Luxembourg, exhausted by the fatigues of war and the pleasures of the
court, died on the 4th of January, 1695, at sixty-seven years of age. An
able general, a worthy pupil of the great Conde, a courtier of much wits
and no shame, he was more corrupt than his age, and his private life was
injurious to his fame; he died, however, as people did die in his time,
turning to God at the last day. "I haven't lived like M. de Luxembourg,"
said Bourdaloue, "but I should like to die like him." History has
forgotten Marshal Luxembourg's death and remembered his life.

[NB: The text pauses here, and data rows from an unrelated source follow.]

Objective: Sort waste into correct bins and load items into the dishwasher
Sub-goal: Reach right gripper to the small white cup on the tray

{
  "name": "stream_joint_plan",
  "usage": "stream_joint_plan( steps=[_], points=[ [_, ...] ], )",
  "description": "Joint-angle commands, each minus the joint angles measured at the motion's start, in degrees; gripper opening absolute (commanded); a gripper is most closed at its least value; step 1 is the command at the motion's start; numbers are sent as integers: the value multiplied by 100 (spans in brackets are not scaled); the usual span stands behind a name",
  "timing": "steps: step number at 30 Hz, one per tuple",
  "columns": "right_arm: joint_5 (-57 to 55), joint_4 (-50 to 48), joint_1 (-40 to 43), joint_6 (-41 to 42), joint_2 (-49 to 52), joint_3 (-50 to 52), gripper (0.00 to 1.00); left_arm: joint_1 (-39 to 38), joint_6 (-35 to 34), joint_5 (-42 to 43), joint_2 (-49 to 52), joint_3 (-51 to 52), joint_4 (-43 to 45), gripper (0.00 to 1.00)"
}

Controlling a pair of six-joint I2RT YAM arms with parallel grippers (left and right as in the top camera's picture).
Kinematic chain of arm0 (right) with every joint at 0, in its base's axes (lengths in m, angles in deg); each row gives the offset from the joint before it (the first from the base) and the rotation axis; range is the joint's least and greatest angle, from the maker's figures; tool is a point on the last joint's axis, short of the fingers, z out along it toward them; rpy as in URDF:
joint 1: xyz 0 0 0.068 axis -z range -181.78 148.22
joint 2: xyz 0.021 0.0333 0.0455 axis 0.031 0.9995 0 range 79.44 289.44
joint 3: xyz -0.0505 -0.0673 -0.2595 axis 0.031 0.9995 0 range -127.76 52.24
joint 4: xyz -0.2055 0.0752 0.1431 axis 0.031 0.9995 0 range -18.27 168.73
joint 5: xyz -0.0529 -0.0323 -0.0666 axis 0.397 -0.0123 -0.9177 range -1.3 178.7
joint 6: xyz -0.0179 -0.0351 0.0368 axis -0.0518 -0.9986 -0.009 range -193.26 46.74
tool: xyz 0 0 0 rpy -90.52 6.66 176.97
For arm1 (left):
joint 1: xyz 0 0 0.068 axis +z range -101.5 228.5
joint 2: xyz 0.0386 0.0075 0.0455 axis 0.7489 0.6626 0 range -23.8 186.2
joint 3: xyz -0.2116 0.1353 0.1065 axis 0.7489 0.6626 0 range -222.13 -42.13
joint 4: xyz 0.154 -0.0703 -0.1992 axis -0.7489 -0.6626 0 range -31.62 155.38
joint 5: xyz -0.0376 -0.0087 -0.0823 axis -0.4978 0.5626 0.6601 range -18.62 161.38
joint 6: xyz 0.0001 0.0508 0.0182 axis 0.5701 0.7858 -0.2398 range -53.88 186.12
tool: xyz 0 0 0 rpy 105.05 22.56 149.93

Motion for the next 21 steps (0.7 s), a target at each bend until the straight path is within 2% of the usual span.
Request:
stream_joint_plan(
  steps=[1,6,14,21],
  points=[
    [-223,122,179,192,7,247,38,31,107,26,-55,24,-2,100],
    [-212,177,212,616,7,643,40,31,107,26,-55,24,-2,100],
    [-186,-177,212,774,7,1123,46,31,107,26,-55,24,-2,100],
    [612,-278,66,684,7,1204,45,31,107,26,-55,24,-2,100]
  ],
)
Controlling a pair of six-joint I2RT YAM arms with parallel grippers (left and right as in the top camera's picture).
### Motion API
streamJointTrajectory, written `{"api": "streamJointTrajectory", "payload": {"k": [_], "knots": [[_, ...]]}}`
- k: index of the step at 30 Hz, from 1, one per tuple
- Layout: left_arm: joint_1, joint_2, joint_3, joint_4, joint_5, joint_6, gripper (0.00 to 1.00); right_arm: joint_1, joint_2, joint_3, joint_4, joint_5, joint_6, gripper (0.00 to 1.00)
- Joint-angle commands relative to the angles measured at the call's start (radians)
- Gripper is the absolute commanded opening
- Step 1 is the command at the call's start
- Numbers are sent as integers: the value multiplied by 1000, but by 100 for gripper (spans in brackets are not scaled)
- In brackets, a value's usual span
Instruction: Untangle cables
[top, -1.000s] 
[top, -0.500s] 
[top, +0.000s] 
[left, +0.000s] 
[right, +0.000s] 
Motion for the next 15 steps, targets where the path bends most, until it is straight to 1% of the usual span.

Louis XIV. had lost Conde and Turenne, Luxembourg, Colbert, Louvois, and
Seignelay; with the exception of Vauban, he had exhausted the first rank;
Catinat alone remained in the second; the king was about to be reduced to
the third: sad fruits of a long reign, of an incessant and devouring
activity, which had speedily used up men and was beginning to tire out
fortune; grievous result of mistakes long hidden by glory, but glaring
out at last before the eyes most blinded by prejudice! "The whole of
France is no longer anything but one vast hospital," wrote Fenelon to the
king under the veil of the anonymous. "The people who so loved you are
beginning to lose affection, confidence, and even respect; the allies
prefer carrying on war with loss to concluding a peace which would not be
observed. Even those who have not dared to declare openly against you
are nevertheless impatiently desiring your enfeeblement and your
humiliation as the only resource for liberty and for the repose of all
Christian nations. Everybody knows it, and none dares tell you so.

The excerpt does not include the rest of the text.